WORK REQUIRED:
Restate the records that follow word for word. Omit the images.

[Stored items]
------

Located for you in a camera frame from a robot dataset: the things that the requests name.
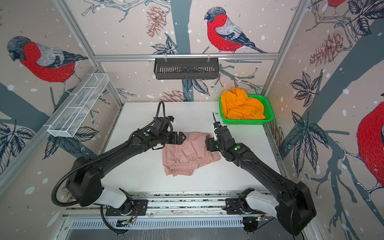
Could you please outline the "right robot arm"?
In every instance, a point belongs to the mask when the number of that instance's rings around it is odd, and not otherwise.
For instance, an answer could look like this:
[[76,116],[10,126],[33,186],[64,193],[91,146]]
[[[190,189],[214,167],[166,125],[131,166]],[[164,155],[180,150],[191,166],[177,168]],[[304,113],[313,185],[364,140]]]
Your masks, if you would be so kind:
[[245,190],[239,196],[245,212],[267,213],[294,236],[298,236],[317,215],[310,190],[303,182],[294,183],[287,179],[260,160],[249,147],[236,143],[228,127],[216,127],[215,137],[207,139],[206,146],[208,151],[220,152],[228,162],[250,173],[272,194],[262,197],[252,188]]

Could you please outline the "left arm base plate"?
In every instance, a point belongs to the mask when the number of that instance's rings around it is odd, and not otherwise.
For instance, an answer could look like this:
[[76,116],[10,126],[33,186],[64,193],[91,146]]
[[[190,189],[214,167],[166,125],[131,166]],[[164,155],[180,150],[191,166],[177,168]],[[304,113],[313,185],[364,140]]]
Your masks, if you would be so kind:
[[120,217],[120,216],[145,216],[148,200],[128,200],[120,208],[115,209],[108,206],[106,216],[108,217]]

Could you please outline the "pink shorts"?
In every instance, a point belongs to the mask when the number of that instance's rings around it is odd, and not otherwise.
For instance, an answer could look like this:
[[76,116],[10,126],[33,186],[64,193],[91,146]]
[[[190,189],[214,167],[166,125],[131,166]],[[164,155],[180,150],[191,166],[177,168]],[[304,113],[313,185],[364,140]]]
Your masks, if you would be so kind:
[[194,170],[217,162],[221,159],[218,152],[210,152],[206,147],[209,133],[185,133],[186,139],[181,145],[165,145],[163,148],[163,166],[166,175],[191,176]]

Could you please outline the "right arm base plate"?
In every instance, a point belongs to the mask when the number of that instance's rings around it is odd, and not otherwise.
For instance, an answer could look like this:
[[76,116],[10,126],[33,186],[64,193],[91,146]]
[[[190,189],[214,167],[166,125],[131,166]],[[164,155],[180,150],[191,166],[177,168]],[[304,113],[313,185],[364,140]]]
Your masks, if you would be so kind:
[[245,200],[242,199],[225,199],[226,205],[223,208],[227,212],[228,215],[252,215],[252,214],[259,214],[264,215],[264,212],[258,211],[258,210],[252,210]]

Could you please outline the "orange shorts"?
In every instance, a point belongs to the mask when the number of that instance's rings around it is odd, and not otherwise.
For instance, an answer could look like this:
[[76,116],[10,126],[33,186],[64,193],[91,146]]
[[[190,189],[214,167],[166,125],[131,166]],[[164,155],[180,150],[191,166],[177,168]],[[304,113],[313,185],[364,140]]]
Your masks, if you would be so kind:
[[265,120],[265,107],[258,99],[249,97],[245,90],[232,87],[221,95],[222,114],[229,120]]

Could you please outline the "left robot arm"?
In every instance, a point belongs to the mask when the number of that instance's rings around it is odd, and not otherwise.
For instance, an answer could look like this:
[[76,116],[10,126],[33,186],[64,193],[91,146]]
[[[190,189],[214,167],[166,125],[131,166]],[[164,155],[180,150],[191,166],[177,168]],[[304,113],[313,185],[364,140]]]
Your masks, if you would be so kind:
[[66,188],[75,198],[74,203],[82,207],[105,205],[119,209],[129,201],[129,194],[122,189],[102,185],[102,178],[125,161],[157,145],[182,145],[186,138],[183,132],[153,135],[149,129],[135,131],[126,142],[110,151],[91,159],[77,159]]

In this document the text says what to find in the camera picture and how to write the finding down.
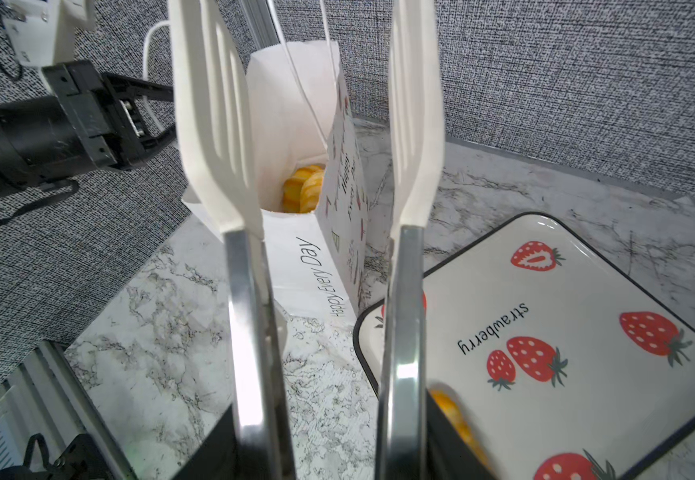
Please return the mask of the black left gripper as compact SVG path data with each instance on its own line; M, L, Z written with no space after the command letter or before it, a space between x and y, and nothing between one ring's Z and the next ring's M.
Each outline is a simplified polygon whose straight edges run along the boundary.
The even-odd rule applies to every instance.
M89 61L44 67L41 74L94 169L138 168L178 134L187 180L226 248L239 472L244 479L293 479L244 66L216 2L168 7L174 89L100 73ZM137 106L145 97L175 102L176 125L149 134Z

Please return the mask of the right gripper white spatula finger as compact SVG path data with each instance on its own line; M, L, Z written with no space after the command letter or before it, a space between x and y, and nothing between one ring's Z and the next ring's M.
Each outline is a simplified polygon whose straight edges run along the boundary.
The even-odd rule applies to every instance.
M427 461L423 240L445 157L433 1L393 4L389 121L395 191L375 478L421 479Z

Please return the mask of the white paper gift bag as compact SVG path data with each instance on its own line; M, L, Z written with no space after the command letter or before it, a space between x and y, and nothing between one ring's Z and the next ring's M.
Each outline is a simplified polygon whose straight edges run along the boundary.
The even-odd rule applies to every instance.
M367 194L339 43L281 39L243 63L215 2L172 1L167 24L185 204L219 238L263 240L285 312L355 319Z

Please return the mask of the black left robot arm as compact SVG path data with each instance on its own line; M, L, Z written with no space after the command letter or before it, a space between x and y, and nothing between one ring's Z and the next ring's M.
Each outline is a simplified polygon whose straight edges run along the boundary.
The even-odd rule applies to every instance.
M243 64L214 2L173 1L169 24L171 86L72 61L43 69L48 96L0 106L0 199L43 190L44 198L23 207L30 213L73 196L80 175L131 170L177 143L187 180L226 248L235 382L233 405L182 474L292 479Z

------

COMPLETED EXERCISE:
Located for you in a camera frame from a robot dataset: the things that the requests name.
Could you please outline the "right robot arm"?
In every instance, a point belongs to the mask when the number of that instance's rings around it is odd, and not otherwise.
For instance, an answer could look like this:
[[76,116],[10,126],[33,186],[64,193],[91,146]]
[[[190,189],[214,167],[166,125],[131,166]],[[164,155],[180,150],[191,166],[177,168]],[[304,113],[313,185],[364,140]]]
Your masks, if you would be so kind:
[[245,190],[239,196],[245,212],[267,213],[294,236],[298,236],[317,215],[310,190],[303,182],[294,183],[287,179],[260,160],[249,147],[236,143],[228,127],[216,127],[215,137],[207,139],[206,146],[208,151],[220,152],[228,162],[250,173],[272,194],[262,197],[252,188]]

Could you please outline the "left arm base plate"?
In every instance, a point belongs to the mask when the number of that instance's rings around it is odd, and not otherwise.
For instance, an answer could look like this:
[[76,116],[10,126],[33,186],[64,193],[91,146]]
[[[190,189],[214,167],[166,125],[131,166]],[[164,155],[180,150],[191,166],[177,168]],[[304,113],[313,185],[364,140]]]
Your masks, if you would be so kind:
[[120,217],[120,216],[145,216],[148,200],[128,200],[120,208],[115,209],[108,206],[106,216],[108,217]]

Could you please outline the "pink shorts"?
In every instance, a point belongs to the mask when the number of that instance's rings around it is odd, and not otherwise.
For instance, an answer could look like this:
[[76,116],[10,126],[33,186],[64,193],[91,146]]
[[[190,189],[214,167],[166,125],[131,166]],[[164,155],[180,150],[191,166],[177,168]],[[304,113],[313,185],[364,140]]]
Your masks, if you would be so kind:
[[194,170],[217,162],[221,159],[218,152],[210,152],[206,147],[209,133],[185,133],[186,139],[181,145],[165,145],[163,148],[163,166],[166,175],[191,176]]

Could you please outline the "right arm base plate"?
In every instance, a point belongs to the mask when the number of that instance's rings around it is odd, and not otherwise.
For instance, an answer could look like this:
[[76,116],[10,126],[33,186],[64,193],[91,146]]
[[[190,189],[214,167],[166,125],[131,166]],[[164,155],[180,150],[191,166],[177,168]],[[304,113],[313,185],[364,140]]]
Your masks, if you would be so kind:
[[245,200],[242,199],[225,199],[226,205],[223,208],[227,212],[228,215],[252,215],[252,214],[259,214],[264,215],[264,212],[258,211],[258,210],[252,210]]

Could you please outline the "orange shorts"?
In every instance, a point belongs to the mask when the number of that instance's rings around it is odd, and not otherwise.
For instance, an answer could look like this:
[[76,116],[10,126],[33,186],[64,193],[91,146]]
[[[190,189],[214,167],[166,125],[131,166]],[[164,155],[180,150],[191,166],[177,168]],[[304,113],[313,185],[364,140]]]
Your masks, if you would be so kind:
[[265,120],[265,107],[258,99],[249,97],[245,90],[232,87],[221,95],[222,114],[229,120]]

Could you please outline the "left robot arm"?
In every instance, a point belongs to the mask when the number of that instance's rings around it is odd, and not otherwise.
For instance, an answer could look like this:
[[76,116],[10,126],[33,186],[64,193],[91,146]]
[[[190,189],[214,167],[166,125],[131,166]],[[164,155],[180,150],[191,166],[177,168]],[[304,113],[313,185],[364,140]]]
Your masks, if you would be so kind:
[[66,188],[75,198],[74,203],[82,207],[105,205],[119,209],[129,201],[129,194],[122,189],[102,185],[102,178],[125,161],[157,145],[182,145],[186,138],[183,132],[153,135],[149,129],[135,131],[126,142],[110,151],[91,159],[77,159]]

In this document the text says what to find in the camera picture and how to write the finding down.
Please return the mask of the black left gripper as compact SVG path data with each instance on its own line; M, L, Z written with no space after the command letter or before it, a space between x and y, and nothing between one ring's Z and the next ring's M.
Each outline is a simplified polygon whose straight edges run along the boundary.
The even-odd rule applies to every instance.
M89 61L44 67L41 74L94 169L138 168L178 134L187 180L226 248L239 472L244 479L293 479L244 66L216 2L168 7L174 89L100 73ZM137 106L145 97L175 102L176 125L149 134Z

Please return the mask of the right gripper white spatula finger as compact SVG path data with each instance on its own line; M, L, Z written with no space after the command letter or before it, a space between x and y, and nothing between one ring's Z and the next ring's M.
Each outline is a simplified polygon whose straight edges run along the boundary.
The even-odd rule applies to every instance.
M427 461L423 240L445 157L433 1L393 4L389 121L395 191L375 478L421 479Z

Please return the mask of the white paper gift bag as compact SVG path data with each instance on its own line; M, L, Z written with no space after the command letter or before it, a space between x and y, and nothing between one ring's Z and the next ring's M.
Each outline is a simplified polygon whose straight edges run along the boundary.
The even-odd rule applies to every instance.
M367 194L339 43L281 39L243 63L215 2L172 1L167 24L185 204L219 238L263 240L285 312L355 319Z

Please return the mask of the black left robot arm as compact SVG path data with each instance on its own line; M, L, Z written with no space after the command letter or before it, a space between x and y, and nothing between one ring's Z and the next ring's M.
Each outline is a simplified polygon whose straight edges run along the boundary.
The even-odd rule applies to every instance.
M243 64L214 2L173 1L169 24L171 86L72 61L43 69L48 96L0 106L0 199L43 190L44 198L23 207L30 213L73 196L80 175L131 170L177 143L187 180L226 248L235 382L233 405L182 474L292 479Z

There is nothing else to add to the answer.